Action item: Within the records below, reproduce without change the lines from the line that has "target: <item>beige handle</item>" through the line that has "target: <item>white surface</item>", and only those.

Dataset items
┌──

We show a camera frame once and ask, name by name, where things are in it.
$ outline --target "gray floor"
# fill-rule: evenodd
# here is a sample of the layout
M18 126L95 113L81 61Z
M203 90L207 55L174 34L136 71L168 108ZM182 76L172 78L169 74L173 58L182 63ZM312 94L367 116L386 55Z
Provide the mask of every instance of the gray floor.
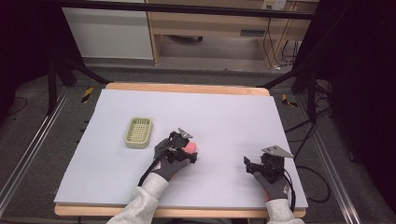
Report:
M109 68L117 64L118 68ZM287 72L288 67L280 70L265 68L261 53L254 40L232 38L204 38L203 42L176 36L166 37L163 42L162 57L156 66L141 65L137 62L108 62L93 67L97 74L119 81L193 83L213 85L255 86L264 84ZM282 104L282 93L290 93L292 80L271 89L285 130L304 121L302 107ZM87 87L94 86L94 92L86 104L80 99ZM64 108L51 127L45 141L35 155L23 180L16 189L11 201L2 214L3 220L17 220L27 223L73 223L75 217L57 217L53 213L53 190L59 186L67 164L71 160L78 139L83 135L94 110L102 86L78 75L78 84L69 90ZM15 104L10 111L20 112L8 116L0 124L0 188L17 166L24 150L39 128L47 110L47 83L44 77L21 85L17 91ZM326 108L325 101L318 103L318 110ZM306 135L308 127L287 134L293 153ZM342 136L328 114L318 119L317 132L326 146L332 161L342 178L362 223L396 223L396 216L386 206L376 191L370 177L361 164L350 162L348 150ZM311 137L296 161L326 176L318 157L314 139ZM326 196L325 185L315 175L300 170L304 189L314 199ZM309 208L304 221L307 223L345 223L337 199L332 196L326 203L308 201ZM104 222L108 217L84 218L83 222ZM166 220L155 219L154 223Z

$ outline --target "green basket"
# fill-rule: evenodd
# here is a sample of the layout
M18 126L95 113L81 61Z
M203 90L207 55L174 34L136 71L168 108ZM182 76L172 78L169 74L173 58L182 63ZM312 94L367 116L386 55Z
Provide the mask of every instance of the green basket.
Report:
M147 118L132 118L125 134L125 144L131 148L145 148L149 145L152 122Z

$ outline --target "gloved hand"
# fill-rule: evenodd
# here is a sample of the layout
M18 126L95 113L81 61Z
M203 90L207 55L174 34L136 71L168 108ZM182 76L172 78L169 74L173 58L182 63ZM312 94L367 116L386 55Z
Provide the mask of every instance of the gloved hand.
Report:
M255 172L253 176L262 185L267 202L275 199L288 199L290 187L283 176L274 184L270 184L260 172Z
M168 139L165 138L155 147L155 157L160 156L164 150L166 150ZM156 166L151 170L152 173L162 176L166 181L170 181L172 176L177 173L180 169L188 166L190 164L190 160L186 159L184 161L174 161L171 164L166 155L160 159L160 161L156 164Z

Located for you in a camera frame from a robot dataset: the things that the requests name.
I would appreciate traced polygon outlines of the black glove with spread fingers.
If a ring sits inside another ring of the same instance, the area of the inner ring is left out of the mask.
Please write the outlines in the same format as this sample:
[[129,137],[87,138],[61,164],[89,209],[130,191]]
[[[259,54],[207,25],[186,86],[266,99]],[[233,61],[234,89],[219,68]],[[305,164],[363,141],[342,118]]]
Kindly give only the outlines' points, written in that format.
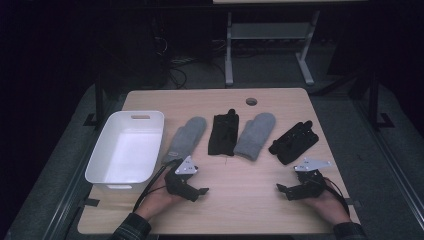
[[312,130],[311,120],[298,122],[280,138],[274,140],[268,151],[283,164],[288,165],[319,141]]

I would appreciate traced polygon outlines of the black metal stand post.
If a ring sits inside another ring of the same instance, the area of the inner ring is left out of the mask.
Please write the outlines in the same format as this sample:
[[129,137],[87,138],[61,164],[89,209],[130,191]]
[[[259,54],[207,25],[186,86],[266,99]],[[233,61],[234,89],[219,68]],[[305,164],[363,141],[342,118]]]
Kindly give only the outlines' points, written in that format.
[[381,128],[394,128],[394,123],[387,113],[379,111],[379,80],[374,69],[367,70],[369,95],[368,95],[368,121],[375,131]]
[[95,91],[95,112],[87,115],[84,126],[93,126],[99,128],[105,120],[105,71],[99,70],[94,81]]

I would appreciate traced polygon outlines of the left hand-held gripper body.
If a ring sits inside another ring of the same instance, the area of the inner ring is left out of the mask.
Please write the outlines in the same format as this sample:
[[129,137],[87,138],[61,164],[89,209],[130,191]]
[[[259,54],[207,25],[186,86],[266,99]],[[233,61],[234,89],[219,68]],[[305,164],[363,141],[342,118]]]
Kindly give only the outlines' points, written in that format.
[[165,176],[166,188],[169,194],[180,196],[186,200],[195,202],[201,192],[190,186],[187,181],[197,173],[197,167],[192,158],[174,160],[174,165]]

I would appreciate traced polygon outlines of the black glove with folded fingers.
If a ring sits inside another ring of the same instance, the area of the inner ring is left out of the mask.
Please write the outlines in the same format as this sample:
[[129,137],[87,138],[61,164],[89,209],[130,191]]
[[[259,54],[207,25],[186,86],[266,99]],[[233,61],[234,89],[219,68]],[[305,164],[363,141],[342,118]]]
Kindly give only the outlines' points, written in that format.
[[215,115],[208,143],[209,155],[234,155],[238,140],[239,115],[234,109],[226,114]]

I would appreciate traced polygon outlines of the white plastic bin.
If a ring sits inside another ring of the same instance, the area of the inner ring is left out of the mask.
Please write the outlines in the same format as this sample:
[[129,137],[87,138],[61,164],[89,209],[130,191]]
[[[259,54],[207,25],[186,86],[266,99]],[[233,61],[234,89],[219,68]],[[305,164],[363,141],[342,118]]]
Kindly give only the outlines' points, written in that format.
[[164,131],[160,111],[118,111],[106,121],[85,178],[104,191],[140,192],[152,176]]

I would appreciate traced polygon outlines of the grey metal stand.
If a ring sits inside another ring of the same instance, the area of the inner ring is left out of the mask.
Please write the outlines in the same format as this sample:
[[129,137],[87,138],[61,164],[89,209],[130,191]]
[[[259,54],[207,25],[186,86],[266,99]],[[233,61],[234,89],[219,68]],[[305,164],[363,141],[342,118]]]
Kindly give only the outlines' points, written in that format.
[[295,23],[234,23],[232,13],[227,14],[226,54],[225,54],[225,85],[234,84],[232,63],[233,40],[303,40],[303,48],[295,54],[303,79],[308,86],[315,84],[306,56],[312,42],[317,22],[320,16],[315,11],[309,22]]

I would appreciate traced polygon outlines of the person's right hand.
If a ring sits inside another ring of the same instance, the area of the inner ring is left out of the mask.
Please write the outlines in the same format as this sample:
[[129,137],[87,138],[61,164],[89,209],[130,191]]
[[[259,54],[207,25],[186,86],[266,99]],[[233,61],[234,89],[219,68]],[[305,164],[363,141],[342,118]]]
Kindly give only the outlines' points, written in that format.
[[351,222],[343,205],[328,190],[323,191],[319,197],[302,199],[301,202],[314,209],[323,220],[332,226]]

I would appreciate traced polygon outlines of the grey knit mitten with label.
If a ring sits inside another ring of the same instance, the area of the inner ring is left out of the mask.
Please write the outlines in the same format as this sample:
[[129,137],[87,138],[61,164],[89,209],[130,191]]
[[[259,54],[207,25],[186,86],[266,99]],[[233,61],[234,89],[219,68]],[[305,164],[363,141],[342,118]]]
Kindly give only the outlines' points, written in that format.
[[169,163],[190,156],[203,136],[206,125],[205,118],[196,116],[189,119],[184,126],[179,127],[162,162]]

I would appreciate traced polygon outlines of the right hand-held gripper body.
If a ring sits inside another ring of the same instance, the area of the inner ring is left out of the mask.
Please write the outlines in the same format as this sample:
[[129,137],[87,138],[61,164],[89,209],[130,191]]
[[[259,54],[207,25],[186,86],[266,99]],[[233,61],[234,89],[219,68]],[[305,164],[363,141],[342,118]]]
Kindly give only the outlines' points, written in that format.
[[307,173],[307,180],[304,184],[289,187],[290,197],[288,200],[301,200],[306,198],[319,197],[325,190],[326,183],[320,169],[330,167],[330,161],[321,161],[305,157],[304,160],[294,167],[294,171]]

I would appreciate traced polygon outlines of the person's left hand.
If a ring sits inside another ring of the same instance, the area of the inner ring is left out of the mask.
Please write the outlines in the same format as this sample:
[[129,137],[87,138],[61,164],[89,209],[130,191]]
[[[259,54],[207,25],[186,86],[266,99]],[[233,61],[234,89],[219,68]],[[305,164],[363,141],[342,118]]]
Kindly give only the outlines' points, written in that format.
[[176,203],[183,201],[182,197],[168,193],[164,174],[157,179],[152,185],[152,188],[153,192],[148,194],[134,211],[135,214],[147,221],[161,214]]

└──
┌──

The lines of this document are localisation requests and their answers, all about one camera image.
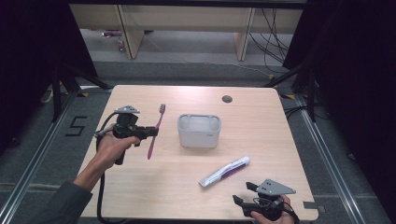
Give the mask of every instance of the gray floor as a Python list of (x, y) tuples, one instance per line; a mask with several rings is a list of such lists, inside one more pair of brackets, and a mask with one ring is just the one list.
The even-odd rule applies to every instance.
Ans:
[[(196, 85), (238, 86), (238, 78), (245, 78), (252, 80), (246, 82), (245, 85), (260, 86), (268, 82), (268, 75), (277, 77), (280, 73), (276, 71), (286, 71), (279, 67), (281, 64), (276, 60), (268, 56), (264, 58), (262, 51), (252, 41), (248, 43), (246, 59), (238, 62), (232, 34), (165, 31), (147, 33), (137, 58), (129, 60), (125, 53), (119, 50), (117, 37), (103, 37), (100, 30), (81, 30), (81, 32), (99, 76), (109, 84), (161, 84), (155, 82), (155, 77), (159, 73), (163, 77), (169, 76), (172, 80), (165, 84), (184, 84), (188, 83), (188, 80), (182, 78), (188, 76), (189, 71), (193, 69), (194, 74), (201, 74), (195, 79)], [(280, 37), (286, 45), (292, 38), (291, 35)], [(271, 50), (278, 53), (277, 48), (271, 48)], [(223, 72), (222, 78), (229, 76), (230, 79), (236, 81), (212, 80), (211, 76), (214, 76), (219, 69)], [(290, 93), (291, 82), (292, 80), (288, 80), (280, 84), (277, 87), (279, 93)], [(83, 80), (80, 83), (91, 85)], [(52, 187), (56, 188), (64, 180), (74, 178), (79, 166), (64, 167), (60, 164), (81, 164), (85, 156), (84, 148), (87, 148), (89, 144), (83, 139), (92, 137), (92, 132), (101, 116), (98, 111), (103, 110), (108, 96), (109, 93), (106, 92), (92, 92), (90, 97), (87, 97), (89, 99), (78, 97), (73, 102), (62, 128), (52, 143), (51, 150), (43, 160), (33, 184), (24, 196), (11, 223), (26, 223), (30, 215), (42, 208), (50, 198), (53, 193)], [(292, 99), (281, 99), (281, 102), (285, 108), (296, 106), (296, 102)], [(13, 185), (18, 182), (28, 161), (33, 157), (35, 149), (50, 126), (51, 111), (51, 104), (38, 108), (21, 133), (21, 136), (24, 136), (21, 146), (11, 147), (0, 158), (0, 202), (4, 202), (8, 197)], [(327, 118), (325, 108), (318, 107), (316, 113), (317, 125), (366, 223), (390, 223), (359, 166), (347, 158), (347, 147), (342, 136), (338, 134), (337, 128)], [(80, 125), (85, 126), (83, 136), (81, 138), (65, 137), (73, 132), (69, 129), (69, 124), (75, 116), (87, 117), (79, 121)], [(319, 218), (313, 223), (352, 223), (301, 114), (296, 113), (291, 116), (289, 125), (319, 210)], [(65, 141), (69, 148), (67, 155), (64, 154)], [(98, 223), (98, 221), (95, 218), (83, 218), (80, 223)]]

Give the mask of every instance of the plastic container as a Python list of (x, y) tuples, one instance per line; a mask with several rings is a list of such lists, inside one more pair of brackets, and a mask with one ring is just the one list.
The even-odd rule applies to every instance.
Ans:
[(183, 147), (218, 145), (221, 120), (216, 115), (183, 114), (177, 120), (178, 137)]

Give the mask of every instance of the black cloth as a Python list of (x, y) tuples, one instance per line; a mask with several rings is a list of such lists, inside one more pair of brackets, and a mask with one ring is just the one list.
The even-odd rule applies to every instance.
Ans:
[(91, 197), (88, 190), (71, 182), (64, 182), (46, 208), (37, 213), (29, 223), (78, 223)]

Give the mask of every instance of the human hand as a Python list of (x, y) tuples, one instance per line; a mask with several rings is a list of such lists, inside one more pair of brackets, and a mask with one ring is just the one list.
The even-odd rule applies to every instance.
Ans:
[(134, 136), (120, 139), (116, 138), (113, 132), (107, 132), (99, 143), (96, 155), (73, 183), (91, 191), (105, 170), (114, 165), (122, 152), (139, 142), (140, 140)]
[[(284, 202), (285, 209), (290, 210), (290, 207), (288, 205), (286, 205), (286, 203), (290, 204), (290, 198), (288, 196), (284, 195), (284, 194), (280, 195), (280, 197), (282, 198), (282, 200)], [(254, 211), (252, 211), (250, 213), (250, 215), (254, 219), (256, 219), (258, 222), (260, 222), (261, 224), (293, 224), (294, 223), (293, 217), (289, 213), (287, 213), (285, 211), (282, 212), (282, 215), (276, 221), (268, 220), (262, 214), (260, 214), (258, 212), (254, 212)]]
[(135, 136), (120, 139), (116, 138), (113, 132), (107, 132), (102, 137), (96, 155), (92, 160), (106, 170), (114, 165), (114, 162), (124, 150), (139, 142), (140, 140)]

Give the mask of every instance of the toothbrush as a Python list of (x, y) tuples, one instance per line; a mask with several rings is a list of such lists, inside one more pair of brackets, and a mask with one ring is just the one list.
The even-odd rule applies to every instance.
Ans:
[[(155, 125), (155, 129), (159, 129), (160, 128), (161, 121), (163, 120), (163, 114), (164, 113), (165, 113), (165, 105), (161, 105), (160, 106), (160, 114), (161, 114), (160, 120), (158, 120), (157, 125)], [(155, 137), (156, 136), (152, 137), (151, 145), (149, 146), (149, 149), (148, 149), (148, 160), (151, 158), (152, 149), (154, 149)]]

└──
┌──

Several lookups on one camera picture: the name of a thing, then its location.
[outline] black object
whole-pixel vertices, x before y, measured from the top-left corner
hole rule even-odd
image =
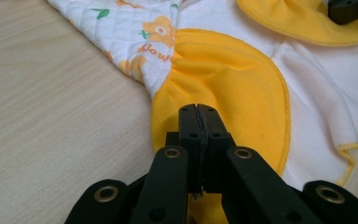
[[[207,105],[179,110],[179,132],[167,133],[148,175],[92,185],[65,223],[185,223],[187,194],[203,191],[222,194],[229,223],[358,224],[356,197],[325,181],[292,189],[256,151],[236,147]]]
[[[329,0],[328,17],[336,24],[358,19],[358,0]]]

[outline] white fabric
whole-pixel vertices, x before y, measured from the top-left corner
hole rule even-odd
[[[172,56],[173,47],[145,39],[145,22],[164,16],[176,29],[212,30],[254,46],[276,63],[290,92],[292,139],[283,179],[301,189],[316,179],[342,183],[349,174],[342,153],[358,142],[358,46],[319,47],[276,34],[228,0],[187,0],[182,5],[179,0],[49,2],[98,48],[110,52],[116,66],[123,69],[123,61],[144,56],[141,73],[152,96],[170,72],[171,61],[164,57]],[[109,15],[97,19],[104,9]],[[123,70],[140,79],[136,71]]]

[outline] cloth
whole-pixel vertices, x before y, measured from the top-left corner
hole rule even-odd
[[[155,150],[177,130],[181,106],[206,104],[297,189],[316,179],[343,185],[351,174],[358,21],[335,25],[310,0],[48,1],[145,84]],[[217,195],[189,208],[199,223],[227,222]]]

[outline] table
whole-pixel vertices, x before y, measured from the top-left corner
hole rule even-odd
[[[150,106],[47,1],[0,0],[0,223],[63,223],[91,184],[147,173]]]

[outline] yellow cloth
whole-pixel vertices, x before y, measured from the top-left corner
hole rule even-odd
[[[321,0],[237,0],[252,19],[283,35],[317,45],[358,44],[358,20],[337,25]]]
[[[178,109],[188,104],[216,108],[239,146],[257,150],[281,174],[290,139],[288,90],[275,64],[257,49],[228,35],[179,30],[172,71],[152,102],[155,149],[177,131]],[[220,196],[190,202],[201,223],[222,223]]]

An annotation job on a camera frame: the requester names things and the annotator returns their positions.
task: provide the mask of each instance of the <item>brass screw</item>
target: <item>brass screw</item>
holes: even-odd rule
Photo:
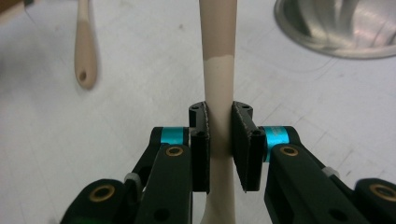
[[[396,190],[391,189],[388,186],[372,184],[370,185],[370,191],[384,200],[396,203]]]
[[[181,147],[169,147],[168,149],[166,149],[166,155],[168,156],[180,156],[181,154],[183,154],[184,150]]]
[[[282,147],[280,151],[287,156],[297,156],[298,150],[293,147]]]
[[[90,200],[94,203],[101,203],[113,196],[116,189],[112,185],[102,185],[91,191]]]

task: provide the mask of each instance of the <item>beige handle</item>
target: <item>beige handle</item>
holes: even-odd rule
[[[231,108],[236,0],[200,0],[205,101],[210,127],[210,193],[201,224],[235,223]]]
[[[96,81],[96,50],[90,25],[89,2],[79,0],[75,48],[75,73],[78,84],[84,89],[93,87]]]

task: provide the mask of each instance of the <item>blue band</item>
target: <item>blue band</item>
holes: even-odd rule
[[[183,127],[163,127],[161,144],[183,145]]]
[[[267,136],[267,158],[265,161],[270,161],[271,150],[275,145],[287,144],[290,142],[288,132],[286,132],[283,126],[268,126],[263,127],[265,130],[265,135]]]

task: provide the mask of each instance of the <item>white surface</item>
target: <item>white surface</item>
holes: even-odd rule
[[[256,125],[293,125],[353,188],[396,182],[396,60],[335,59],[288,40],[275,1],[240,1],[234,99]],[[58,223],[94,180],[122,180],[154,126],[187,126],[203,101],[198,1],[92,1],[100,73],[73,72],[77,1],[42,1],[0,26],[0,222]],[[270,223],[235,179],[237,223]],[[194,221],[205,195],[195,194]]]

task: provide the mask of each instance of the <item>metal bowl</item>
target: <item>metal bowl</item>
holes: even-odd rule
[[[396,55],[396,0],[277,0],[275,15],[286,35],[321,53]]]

└──

Exercise output:
target: <item>beige handle</item>
holes: even-odd rule
[[[231,108],[236,0],[200,0],[205,101],[210,127],[210,193],[201,224],[235,223]]]
[[[96,81],[96,50],[90,25],[89,2],[79,0],[75,48],[75,73],[78,84],[84,89],[93,87]]]

task: provide the mask of each instance of the <item>blue band</item>
target: <item>blue band</item>
holes: even-odd rule
[[[183,127],[163,127],[161,144],[183,145]]]
[[[267,136],[267,158],[265,161],[270,161],[271,150],[275,145],[287,144],[290,142],[288,132],[286,132],[283,126],[268,126],[263,127],[265,130],[265,135]]]

task: provide the mask of each instance of the <item>white surface</item>
target: <item>white surface</item>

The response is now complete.